Task statement »
Should the listing contain images, exclude them; give the rest again exactly.

═════ Data provided

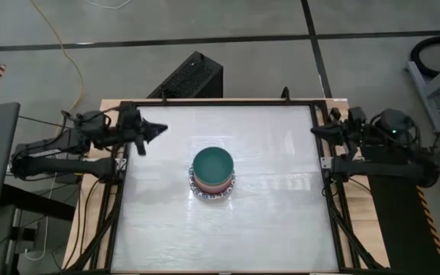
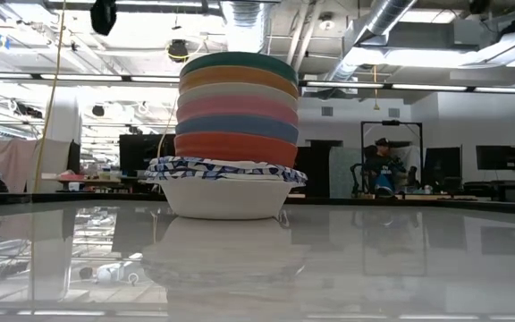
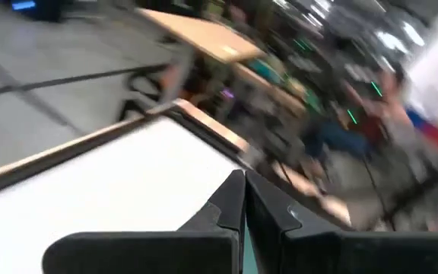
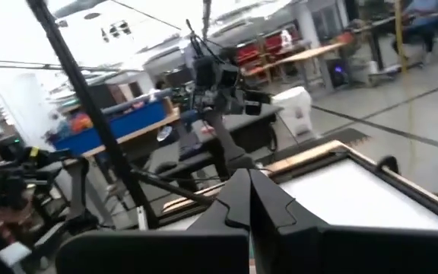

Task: Nest bowls inside each other
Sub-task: Return to Home Position

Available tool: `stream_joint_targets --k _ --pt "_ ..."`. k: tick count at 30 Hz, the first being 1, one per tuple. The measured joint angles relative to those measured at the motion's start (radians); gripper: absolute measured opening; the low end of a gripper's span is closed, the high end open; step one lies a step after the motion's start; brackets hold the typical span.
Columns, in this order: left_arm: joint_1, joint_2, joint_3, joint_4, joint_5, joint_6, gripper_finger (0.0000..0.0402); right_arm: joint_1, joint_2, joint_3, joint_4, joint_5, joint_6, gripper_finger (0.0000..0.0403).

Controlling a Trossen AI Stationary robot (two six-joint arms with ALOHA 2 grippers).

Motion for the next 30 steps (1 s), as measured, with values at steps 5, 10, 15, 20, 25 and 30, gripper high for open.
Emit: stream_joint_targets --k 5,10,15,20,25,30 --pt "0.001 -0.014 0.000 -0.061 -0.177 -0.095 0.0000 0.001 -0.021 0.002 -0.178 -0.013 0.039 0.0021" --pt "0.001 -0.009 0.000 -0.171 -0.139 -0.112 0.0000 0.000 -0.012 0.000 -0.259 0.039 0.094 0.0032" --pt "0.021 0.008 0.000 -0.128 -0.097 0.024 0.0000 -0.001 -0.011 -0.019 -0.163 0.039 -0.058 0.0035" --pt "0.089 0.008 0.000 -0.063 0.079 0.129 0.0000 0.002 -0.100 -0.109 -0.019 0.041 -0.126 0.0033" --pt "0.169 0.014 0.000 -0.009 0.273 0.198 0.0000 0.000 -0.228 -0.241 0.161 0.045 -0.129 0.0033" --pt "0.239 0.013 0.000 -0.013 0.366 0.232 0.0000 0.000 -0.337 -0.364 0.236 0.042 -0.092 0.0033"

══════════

Exercise solution »
Task: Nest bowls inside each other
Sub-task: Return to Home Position

Available tool: `stream_joint_targets --k _ --pt "_ ..."`. k: tick count at 30 Hz, the first being 1, one per tuple. The measured joint angles relative to those measured at the motion's start (radians); gripper: absolute measured opening; the low end of a gripper's span is closed, the high end open; step one lies a step after the motion's start; brackets hold the typical span.
Columns, in this order: left_arm: joint_1, joint_2, joint_3, joint_4, joint_5, joint_6, gripper_finger (0.0000..0.0402); right_arm: joint_1, joint_2, joint_3, joint_4, joint_5, joint_6, gripper_finger (0.0000..0.0403).

Controlling a Trossen AI Stationary robot (two six-joint arms with ALOHA 2 grippers).

Motion for the next 30 steps (1 s), as measured, with values at steps 5, 10, 15, 20, 25 and 30, gripper high for open.
Emit: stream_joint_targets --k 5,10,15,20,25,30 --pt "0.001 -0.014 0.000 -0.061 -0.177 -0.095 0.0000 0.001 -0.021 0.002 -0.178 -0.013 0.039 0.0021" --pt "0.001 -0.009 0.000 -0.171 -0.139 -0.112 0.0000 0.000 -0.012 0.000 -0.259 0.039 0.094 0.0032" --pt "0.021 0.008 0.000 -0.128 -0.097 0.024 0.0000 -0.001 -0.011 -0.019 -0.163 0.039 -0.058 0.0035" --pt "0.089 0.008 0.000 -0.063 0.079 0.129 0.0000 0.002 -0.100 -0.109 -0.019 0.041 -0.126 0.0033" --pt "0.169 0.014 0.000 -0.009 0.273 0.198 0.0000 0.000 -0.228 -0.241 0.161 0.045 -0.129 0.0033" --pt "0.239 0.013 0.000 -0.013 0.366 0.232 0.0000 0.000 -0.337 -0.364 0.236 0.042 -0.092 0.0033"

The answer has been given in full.